On one of our current projects involving the absorption and analysis of a very large number of records, we have discovered that there are some common “failure” patterns in the source data that are somewhat predictable, albeit frustrating. These are not uncommon failures, and may be somewhat dependent on each other. For example, some of the records seem to have extra fields and values inserted in the middle of the record. In others, data values are misfielded, with value that should be in one column shifted to the next column. Other times, the field lengths are off, with some value sizes way exceeding what was presented in the metadata.
These are just a few examples, and they are actually very common. We have experienced the same or similar data mishaps numerous times. These examples shed some light on the process the data suppliers must have gone through in preparing the data for delivery to the data consumers. Perhaps the data extraction process changed in the middle, and different fields were being pulled. Perhaps there are instances of the field separator value inside string values that inadvertently create extra fields. Perhaps some field values are separated by quotation marks while other similar values are not. These are just a few of the scenarios that might have happened.

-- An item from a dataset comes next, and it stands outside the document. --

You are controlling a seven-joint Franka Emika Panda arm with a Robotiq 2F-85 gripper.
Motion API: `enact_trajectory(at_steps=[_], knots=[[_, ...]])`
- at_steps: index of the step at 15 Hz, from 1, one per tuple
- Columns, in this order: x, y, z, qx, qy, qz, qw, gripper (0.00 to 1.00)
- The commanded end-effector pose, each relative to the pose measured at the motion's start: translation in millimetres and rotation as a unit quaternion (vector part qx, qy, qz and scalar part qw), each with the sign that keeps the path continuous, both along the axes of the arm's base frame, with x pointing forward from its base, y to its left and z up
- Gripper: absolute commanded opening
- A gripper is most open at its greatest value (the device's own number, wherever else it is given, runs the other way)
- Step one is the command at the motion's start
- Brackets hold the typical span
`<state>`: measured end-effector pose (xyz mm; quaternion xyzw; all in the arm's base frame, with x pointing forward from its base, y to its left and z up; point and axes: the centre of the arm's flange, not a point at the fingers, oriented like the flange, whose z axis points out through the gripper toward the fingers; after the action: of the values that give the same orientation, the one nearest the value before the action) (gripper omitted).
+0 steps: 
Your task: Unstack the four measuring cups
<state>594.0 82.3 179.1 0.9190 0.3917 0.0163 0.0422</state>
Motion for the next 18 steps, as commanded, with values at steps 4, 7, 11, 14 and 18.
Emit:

And none of these scenarios is relevant. First of all, by the time we have acquired the data, it is far removed from the original source. Second, we have no influence at all over the original source. The data extraction was performed for a particular operational purpose, and we are just analyzing the data for our own task that, much like so many analyses, is far removed from the original operational activity.

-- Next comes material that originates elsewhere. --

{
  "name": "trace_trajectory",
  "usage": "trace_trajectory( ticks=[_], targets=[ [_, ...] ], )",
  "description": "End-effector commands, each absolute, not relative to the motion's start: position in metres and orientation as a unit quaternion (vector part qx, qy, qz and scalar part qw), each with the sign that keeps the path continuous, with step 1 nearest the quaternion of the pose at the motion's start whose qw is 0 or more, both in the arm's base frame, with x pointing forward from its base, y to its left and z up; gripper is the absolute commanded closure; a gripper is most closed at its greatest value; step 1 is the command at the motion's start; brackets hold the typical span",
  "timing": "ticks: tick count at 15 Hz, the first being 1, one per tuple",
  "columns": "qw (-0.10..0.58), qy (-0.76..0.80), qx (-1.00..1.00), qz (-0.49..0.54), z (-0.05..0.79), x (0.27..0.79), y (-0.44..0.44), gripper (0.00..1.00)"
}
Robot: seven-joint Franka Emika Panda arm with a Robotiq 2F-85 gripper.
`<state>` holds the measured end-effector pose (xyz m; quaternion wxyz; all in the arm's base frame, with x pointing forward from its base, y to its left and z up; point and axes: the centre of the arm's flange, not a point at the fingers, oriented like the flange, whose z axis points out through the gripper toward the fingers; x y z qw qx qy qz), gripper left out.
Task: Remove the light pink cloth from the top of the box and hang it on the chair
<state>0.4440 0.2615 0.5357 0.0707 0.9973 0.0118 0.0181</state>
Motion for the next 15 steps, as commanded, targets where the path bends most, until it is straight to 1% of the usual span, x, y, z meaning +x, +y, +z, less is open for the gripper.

The existence of flawed records in a small data set is sometimes addressable. If you have a well-defined process for data cleansing coupled with data stewards to review the changes, it may be possible to prepare the data for the analysis even in the presence of source data flaws. But what happens when the data set is huge? As an example, consider a data set with 5 billion records. If only one half of one percent of the records is known to be flawed, that amounts to 25,000,000 known bad records. Ten years ago most people would have considered that number of records itself to be a big data set, and today we can consider that just the noisy bad records. Actually, let’s ratchet that down again to 0.1% (one tenth of one percent) – that is still 5,000,000 presumably unusable records.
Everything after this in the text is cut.